I recently spent one month living in Tokyo! Because this year I’m focusing more on writing and working on my blog(s), I knew I wasn’t going to do as much sightseeing as I did last year. That means I’m looking for places to stay where I have access to life’s necessities as well as easy-to-reach tourist things if and when I want to do them.

After finding a cheap ticket from Los Angeles to Narita, I decided my first stop on my “digital nomad” year would be Tokyo.

This post contains affiliate links. If you click on one and buy something, I get a small percentage of that at no extra cost to you. Read my full disclosure here.)

Where I stayed

Because I’d decided to stay for one month in one city, I knew I’d save money booking a single place for 28+ days, as that’s when monthly discounts kick in.

I also knew from my visit to Tokyo last year that I wanted to stay somewhere more residential, near a train station, and with a kitchen/washing machine. I’d previously stayed in a hostel near Asakusa and really liked that area, so I narrowed down my search to apartments near there.

Because I’m a budget traveler, I also knew I’d probably be stuck with a tiny studio– small apartments are typical in Japan anyway, but in Tokyo they can get particularly small. Luckily for me, I found a studio apartment just outside of Asakusa, 15 minutes walking from a train station and with all the amenities I wanted.

It had two grocery stores nearby, plus several convenience stores (including a Lawson right across the street), and overall was everything I wanted.
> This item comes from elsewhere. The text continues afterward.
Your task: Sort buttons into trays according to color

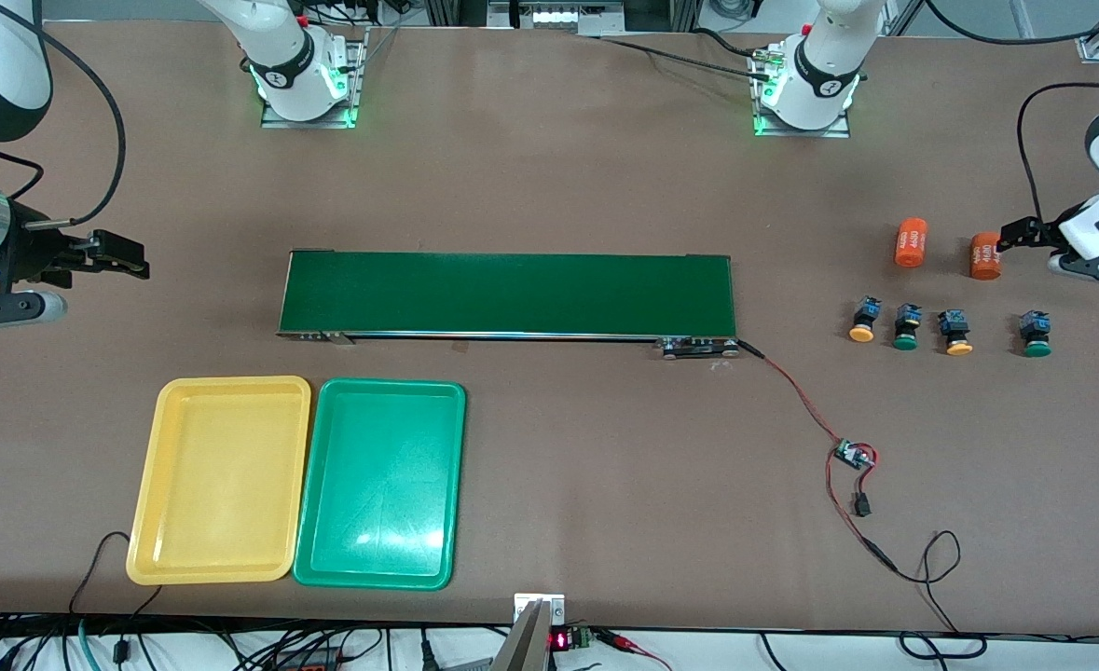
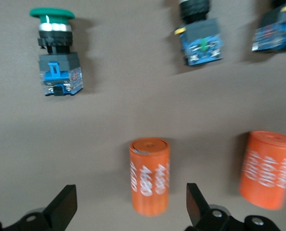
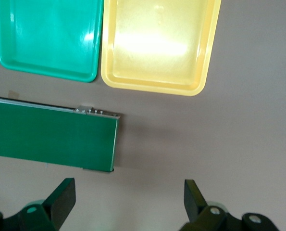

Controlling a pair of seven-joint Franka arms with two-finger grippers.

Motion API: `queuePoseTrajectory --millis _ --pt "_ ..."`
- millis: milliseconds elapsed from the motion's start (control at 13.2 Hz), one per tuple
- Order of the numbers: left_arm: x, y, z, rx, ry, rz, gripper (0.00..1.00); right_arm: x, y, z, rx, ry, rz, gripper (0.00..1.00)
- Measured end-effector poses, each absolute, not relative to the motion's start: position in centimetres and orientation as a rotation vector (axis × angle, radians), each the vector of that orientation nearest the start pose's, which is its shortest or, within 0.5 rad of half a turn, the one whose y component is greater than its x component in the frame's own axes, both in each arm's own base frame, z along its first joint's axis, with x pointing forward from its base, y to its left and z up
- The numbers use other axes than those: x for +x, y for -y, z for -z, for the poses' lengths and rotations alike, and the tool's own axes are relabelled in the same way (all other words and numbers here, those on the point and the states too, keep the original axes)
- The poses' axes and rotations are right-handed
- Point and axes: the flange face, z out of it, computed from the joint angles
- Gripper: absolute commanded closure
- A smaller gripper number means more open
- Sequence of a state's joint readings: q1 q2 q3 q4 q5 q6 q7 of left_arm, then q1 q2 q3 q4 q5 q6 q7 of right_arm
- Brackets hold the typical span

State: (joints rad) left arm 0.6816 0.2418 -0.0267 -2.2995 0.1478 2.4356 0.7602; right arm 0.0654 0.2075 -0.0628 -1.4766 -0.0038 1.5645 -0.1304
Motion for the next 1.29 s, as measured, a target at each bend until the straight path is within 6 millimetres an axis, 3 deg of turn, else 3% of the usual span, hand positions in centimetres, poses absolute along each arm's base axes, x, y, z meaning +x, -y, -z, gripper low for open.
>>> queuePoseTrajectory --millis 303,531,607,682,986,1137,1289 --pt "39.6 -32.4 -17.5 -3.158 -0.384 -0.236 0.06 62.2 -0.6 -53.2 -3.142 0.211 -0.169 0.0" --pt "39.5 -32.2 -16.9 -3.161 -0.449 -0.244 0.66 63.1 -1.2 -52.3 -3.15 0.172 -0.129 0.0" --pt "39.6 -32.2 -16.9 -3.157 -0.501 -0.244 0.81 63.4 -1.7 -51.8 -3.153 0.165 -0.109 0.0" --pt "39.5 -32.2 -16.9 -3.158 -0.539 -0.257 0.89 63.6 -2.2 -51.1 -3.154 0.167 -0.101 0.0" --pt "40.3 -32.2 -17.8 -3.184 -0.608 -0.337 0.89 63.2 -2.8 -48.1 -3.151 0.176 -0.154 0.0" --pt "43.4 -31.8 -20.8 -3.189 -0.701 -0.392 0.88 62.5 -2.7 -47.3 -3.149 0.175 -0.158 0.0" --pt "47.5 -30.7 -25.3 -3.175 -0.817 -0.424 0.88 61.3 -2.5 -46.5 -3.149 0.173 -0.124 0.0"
After negotiating a small discount, I snagged it for about $29 USD/night, an absolutely wonderful price for such a high-cost city.

Here’s an apartment tour video I took:

I booked my apartment through AirBNB, but the company that owns it has their own website with slightly better prices. Check them out here if you’re looking for your own place!

Total costs for a month in Tokyo

This year, I have a total monthly budget of roughly $1,400 USD, with flexibility if I want to splurge on something. (Compare to last year’s $1,500/month budget.) I managed to stay under my budget, even while living in Tokyo!

I actually stayed 35 days in Tokyo itself, so there was some overlap with February. To make it easier on myself, I’m just going to show what I spent in March 2024.

All prices are in USD.

TOTAL: $1,313.72 or $42.38/day

Accommodation: $877

affiliate linkThis also includes 2 nights at a hostel in Odawara at the end of the month, when I visited Hakone before moving to Osaka.

Low accommodation cost is really the key to my success. Cheap accommodation means more wiggle room in the budget for other things. I could’ve spent slightly less if I booked a room in a sharehouse, but I did the calculations and I spent maybe $100 USD more to have a totally private space.

Hostels in Tokyo are expensive and tend to be $30-40 USD/night in a dorm room, plus you don’t get free laundry. I spent $28.29/night in March for my own apartment WITH a washer/dryer.

Food/eating out: $80

I’m gonna be honest: I’m not really a foodie. I like trying new foods but I don’t really go out of my way to have fabulous eating experiences. I’d rather spend money on a fun tour or a few more days in a hostel. This does help keep my budget down, though!

For eating out, I went to Ichiran a few times. Ichiran is a ramen chain with very good pork ramen that you can customize to your liking. I knew there wouldn’t be one near my next apartment so I wanted to take advantage of it being within walking distance here.

I also went to Sukiya, a beef bowl chain restaurant, for the first time. They’re wonderfully affordable, and they also do breakfast with salmon and natto (fermented soy beans) which is very good!

Groceries: $151

This was much lower than I expected! My apartment came with a rice cooker, so I used that a lot and made most of my meals at home. The only really expensive thing that I eat regularly is fresh fruit, and I didn’t buy much of that in March except for bananas. I DID buy orange juice and other things with vitamins, and I think that helped keep the fruit cravings down.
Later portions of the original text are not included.